Work required –
In the records that follow, find the line with "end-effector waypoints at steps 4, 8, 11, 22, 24"; from there, retype every line exactly through the line with "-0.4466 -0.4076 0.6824", which also belongs to the answer.

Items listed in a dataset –
--*--
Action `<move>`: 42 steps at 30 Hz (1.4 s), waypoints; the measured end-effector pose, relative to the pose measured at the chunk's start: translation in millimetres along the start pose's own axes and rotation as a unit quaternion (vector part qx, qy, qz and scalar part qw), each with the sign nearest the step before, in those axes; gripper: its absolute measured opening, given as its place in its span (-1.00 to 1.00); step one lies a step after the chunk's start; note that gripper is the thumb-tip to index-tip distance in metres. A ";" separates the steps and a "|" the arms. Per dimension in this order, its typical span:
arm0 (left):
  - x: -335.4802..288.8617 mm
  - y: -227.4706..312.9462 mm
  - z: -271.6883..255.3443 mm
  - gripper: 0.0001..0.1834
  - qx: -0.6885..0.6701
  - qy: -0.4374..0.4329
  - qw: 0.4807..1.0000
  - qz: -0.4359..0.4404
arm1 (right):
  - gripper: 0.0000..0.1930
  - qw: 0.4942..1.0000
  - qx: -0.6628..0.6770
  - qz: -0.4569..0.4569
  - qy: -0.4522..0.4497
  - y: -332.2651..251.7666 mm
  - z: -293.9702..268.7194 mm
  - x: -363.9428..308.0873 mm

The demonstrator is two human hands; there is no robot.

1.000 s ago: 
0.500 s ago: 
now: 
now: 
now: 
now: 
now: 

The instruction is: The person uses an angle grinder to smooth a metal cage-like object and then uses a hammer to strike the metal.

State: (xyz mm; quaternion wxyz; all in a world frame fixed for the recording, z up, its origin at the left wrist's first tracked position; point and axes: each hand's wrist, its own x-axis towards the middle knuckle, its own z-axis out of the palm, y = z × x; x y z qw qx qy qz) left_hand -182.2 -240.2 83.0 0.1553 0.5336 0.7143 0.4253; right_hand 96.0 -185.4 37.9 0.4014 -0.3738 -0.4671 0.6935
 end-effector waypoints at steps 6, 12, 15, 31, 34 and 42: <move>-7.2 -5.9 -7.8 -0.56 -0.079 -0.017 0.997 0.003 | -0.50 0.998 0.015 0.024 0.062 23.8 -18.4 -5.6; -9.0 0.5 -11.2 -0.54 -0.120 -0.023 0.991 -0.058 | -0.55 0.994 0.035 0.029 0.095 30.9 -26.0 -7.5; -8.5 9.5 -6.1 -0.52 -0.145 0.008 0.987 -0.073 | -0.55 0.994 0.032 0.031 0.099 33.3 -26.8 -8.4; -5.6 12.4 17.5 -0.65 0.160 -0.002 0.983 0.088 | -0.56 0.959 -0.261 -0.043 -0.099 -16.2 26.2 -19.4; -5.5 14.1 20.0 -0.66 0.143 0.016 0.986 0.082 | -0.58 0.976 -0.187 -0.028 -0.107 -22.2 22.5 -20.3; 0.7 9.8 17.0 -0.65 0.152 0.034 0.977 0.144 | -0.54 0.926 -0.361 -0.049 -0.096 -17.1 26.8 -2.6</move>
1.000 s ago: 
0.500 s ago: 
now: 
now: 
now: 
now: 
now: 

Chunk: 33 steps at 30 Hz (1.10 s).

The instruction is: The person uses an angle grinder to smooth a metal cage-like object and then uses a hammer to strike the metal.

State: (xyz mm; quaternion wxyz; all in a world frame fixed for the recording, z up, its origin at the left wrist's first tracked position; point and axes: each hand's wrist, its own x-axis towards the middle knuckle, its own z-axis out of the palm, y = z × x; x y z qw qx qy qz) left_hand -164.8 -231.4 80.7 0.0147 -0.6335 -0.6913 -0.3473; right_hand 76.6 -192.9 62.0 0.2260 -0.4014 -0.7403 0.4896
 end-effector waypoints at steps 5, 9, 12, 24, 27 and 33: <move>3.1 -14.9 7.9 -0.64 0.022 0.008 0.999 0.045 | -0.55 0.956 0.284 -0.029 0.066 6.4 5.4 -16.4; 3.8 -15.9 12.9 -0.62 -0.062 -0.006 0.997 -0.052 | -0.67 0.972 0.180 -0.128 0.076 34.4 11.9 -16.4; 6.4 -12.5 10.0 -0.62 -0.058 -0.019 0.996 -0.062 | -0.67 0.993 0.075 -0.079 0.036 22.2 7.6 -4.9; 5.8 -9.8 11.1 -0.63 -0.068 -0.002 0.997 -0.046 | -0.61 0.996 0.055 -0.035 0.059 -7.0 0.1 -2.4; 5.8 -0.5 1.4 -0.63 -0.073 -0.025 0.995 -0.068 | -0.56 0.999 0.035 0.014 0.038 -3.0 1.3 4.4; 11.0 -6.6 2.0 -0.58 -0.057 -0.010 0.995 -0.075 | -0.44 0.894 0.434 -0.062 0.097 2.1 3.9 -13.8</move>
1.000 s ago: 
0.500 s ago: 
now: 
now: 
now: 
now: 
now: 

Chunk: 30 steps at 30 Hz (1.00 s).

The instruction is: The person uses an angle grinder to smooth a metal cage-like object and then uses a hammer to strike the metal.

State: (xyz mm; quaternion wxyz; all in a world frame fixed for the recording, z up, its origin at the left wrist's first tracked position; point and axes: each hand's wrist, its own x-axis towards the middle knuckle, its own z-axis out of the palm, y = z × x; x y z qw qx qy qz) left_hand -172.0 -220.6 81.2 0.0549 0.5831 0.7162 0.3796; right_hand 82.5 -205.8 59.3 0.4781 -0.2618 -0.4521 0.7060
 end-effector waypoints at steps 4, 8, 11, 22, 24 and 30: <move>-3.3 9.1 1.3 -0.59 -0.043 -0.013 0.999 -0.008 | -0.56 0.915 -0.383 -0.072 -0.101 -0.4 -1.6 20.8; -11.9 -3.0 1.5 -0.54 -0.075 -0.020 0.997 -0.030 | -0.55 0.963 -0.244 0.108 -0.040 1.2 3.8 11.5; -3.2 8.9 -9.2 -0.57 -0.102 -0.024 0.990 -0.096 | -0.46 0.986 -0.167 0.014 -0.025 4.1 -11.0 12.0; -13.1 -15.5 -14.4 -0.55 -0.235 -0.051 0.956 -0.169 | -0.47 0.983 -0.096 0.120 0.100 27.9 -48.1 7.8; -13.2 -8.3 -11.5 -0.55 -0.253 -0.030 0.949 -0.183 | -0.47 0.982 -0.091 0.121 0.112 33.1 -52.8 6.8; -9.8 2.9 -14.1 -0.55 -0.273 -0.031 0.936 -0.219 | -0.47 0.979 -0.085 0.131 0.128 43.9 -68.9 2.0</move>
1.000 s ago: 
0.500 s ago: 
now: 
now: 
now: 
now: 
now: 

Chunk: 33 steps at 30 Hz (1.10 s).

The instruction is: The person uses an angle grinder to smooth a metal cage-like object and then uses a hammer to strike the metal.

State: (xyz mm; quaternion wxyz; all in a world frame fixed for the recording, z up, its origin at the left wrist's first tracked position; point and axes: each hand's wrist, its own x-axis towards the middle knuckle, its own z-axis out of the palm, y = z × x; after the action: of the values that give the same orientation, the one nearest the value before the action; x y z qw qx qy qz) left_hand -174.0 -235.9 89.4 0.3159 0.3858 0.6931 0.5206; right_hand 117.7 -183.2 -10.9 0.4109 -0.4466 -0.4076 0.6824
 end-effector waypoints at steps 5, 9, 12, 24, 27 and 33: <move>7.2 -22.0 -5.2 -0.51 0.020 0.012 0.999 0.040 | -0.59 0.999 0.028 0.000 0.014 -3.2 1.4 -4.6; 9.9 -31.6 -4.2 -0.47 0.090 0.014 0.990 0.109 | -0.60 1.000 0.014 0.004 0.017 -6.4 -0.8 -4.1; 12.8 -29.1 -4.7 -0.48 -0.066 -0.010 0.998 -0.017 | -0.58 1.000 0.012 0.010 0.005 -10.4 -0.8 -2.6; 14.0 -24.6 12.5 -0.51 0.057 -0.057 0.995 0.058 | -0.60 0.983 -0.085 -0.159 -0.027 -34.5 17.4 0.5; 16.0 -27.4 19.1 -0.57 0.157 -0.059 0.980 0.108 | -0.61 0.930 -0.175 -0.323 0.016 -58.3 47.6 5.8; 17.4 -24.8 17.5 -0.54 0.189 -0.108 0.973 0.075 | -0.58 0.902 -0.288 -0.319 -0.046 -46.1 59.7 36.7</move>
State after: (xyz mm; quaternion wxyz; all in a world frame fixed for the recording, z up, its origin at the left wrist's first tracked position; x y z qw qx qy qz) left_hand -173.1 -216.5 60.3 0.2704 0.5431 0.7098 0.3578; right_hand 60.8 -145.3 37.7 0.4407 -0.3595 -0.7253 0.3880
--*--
Result of this task –
 end-effector waypoints at steps 4, 8, 11, 22, 24 and 30: <move>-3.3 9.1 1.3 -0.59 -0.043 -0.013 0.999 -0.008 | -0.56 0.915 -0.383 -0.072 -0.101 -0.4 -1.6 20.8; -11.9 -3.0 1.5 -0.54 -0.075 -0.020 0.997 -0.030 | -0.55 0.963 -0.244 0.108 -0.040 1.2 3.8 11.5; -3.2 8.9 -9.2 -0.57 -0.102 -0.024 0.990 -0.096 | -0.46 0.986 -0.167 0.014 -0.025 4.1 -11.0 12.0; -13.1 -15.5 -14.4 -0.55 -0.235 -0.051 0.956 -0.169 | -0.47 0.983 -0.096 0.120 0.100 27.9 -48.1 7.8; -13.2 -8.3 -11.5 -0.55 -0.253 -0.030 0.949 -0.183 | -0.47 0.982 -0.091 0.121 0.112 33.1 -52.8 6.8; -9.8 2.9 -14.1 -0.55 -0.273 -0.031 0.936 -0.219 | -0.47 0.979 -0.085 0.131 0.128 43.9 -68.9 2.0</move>
1.000 s ago: 
0.500 s ago: 
now: 
now: 
now: 
now: 
now: 

Chunk: 33 steps at 30 Hz (1.10 s).

The instruction is: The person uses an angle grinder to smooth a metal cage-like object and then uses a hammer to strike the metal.

State: (xyz mm; quaternion wxyz; all in a world frame fixed for the recording, z up, its origin at the left wrist's first tracked position; point and axes: each hand's wrist, its own x-axis towards the middle knuckle, its own z-axis out of the palm, y = z × x; after the action: of the values that give the same orientation, the one nearest the value before the action; x y z qw qx qy qz) left_hand -174.0 -235.9 89.4 0.3159 0.3858 0.6931 0.5206; right_hand 117.7 -183.2 -10.9 0.4109 -0.4466 -0.4076 0.6824

A complete answer has now been given.